Exercise description | Bring together every line in the data that includes "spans".
[Start of Attachment]
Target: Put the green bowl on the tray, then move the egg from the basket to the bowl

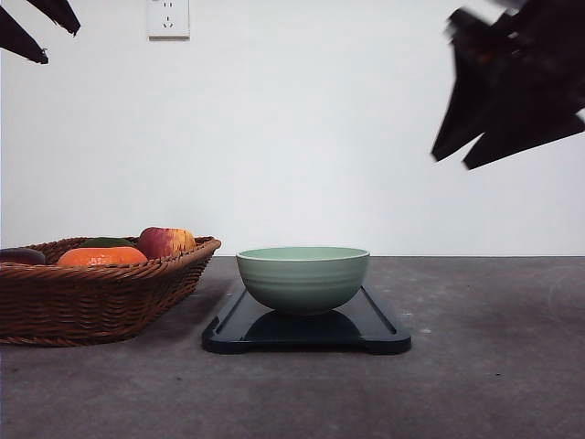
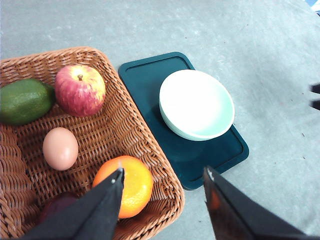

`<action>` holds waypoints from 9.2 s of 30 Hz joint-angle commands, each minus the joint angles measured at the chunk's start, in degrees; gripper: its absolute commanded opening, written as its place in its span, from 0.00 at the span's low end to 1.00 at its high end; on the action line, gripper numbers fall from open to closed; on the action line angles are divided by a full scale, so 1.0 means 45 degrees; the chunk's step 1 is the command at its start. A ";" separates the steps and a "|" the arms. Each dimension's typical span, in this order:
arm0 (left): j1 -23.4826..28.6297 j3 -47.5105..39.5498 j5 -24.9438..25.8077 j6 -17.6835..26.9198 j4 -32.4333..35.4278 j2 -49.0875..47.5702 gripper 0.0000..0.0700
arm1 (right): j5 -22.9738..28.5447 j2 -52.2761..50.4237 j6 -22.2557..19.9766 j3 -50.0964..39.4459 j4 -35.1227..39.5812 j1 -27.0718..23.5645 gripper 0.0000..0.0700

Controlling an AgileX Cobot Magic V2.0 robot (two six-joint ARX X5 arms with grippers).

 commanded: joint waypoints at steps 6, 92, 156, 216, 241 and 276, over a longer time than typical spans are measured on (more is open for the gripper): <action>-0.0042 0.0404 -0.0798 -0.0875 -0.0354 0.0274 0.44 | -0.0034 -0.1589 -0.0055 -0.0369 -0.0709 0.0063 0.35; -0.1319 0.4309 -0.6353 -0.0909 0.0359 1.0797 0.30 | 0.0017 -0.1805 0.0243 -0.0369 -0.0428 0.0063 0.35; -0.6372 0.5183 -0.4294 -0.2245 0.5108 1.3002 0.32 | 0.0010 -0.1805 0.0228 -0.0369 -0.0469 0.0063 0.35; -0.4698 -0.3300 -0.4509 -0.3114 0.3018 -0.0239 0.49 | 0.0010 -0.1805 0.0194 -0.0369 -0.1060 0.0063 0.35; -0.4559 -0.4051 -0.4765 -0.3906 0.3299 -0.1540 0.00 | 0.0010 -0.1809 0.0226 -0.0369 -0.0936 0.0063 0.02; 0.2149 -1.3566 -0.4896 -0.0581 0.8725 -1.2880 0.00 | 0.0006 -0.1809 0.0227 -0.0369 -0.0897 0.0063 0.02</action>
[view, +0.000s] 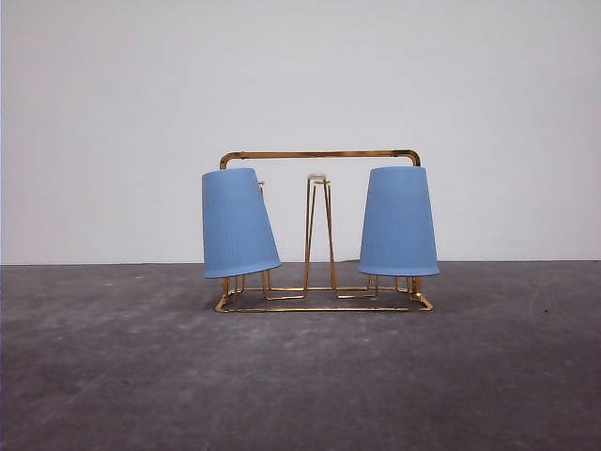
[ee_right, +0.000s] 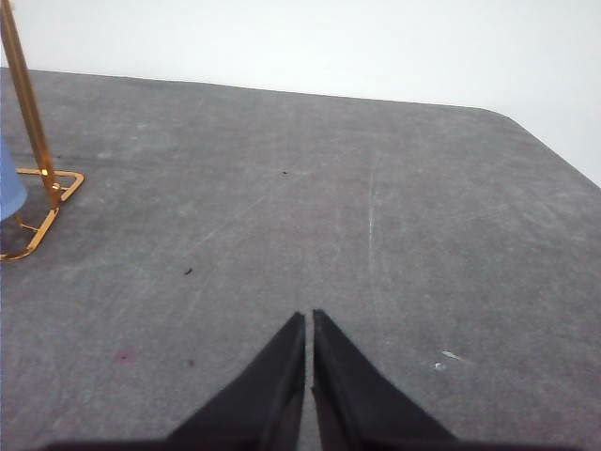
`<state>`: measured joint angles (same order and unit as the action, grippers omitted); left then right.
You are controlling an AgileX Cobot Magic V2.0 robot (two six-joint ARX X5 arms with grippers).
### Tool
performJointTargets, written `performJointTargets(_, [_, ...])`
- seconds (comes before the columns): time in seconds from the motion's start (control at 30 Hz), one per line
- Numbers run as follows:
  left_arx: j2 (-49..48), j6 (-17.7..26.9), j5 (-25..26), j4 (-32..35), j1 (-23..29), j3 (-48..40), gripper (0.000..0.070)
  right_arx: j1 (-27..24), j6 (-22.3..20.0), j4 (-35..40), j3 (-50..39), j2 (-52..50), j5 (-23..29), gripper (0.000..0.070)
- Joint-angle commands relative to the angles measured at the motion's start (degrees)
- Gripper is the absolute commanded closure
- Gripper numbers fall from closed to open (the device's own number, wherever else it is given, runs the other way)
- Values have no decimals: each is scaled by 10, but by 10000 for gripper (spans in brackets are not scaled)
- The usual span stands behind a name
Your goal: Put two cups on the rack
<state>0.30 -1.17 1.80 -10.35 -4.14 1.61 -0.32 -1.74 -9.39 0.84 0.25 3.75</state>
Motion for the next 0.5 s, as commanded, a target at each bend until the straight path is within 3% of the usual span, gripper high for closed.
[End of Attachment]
Result for this task |
 commanded: joint waypoints at steps 6, 92, 156, 216, 241 and 276, over a longer time than typical spans are measured on (more is open for the gripper): <action>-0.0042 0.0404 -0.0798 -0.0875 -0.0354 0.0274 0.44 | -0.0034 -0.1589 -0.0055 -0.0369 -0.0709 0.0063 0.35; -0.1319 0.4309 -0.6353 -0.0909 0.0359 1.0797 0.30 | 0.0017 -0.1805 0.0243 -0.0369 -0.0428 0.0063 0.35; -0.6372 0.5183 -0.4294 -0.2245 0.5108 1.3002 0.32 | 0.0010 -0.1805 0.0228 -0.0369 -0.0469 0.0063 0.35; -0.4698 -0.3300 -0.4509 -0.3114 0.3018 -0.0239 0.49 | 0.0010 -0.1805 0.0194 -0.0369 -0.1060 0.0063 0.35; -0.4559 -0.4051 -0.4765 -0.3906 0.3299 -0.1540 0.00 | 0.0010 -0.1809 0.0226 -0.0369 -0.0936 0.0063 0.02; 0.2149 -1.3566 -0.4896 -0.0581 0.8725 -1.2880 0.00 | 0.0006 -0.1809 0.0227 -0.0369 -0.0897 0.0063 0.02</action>
- Values have no decimals: each is scaled by 10, but by 10000 for gripper (spans in brackets are not scaled)

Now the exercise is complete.